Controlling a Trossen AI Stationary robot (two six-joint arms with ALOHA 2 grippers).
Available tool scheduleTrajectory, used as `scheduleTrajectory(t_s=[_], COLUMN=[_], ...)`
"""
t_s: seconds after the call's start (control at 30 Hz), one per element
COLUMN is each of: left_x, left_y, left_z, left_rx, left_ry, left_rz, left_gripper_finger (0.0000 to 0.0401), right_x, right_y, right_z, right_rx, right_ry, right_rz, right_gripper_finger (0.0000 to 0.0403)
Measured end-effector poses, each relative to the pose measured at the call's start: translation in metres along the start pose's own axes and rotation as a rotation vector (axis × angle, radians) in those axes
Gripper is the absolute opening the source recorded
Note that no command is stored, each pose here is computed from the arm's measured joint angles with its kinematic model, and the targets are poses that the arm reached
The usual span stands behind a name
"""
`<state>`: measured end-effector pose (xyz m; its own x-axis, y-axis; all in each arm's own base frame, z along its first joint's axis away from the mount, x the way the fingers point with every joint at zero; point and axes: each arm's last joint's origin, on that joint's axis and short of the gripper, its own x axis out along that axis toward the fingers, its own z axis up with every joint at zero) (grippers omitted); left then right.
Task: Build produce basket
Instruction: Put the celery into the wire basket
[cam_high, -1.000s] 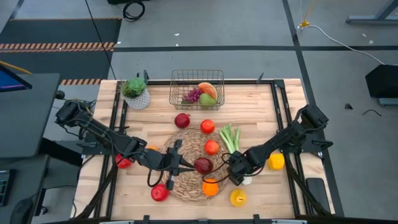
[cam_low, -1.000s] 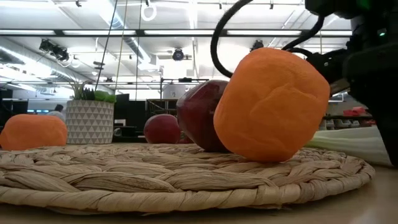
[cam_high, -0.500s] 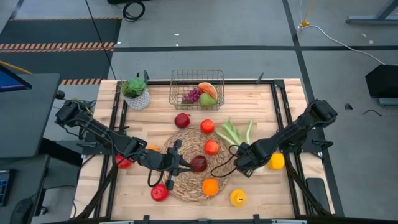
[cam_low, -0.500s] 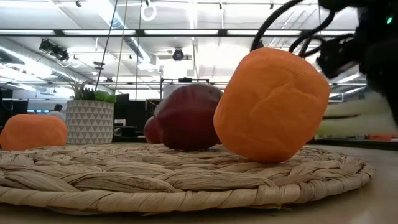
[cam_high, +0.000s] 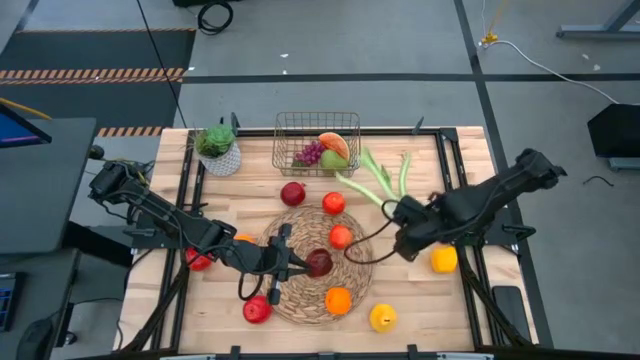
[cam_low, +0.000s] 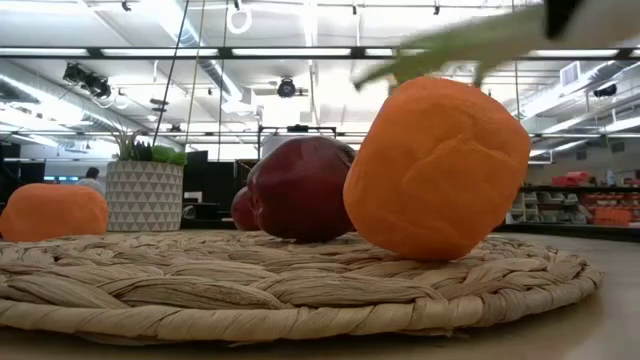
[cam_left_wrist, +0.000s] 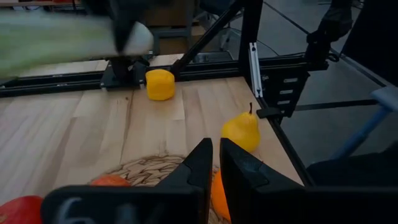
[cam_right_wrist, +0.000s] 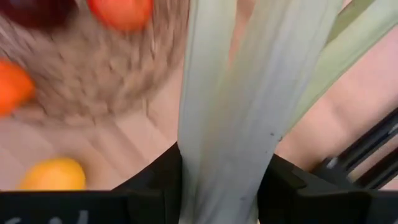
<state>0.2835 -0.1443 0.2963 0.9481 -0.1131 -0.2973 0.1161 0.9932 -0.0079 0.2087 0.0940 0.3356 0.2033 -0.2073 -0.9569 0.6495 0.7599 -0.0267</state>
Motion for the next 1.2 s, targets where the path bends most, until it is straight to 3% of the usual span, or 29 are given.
scheduleTrajectory(t_s=[0.13,0.27,0.43,0.67,0.97,1.2], left_x=[0.000,0.000,-0.010,-0.020,-0.026,-0.032], left_y=[0.000,0.000,0.006,0.010,0.015,0.023], left_z=[0.000,0.000,0.010,0.016,0.023,0.029], left_rx=[0.007,0.015,-0.006,0.010,0.092,0.172], left_ry=[0.000,-0.001,-0.047,-0.083,-0.112,-0.116], left_rz=[0.001,0.001,0.069,0.202,0.253,0.288], left_gripper_finger=[0.0039,0.0039,0.0038,0.0039,0.0039,0.0038], right_x=[-0.027,-0.038,-0.039,-0.022,0.016,0.067], right_y=[-0.004,-0.004,-0.010,-0.042,-0.090,-0.118], right_z=[0.020,0.044,0.080,0.129,0.182,0.217], right_rx=[-0.095,-0.282,-0.408,-0.416,-0.481,-0.524], right_ry=[-0.233,-0.452,-0.606,-0.620,-0.681,-0.604], right_rz=[-0.001,-0.065,-0.166,-0.239,-0.105,-0.122], right_gripper_finger=[0.0155,0.0155,0.0155,0.0155,0.0155,0.0155])
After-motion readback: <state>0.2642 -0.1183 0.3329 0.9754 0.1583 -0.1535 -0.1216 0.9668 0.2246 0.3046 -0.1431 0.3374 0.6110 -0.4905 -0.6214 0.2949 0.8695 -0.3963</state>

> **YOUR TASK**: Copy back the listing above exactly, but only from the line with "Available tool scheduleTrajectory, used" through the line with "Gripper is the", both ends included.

> **EXERCISE RESULT**:
Available tool scheduleTrajectory, used as `scheduleTrajectory(t_s=[_], COLUMN=[_], ...)`
"""
t_s: seconds after the call's start (control at 30 Hz), one per element
COLUMN is each of: left_x, left_y, left_z, left_rx, left_ry, left_rz, left_gripper_finger (0.0000 to 0.0401), right_x, right_y, right_z, right_rx, right_ry, right_rz, right_gripper_finger (0.0000 to 0.0403)
Measured end-effector poses, each relative to the pose measured at the call's start: translation in metres along the start pose's own axes and rotation as a rotation vector (axis × angle, radians) in those axes
Gripper is the absolute opening the source recorded

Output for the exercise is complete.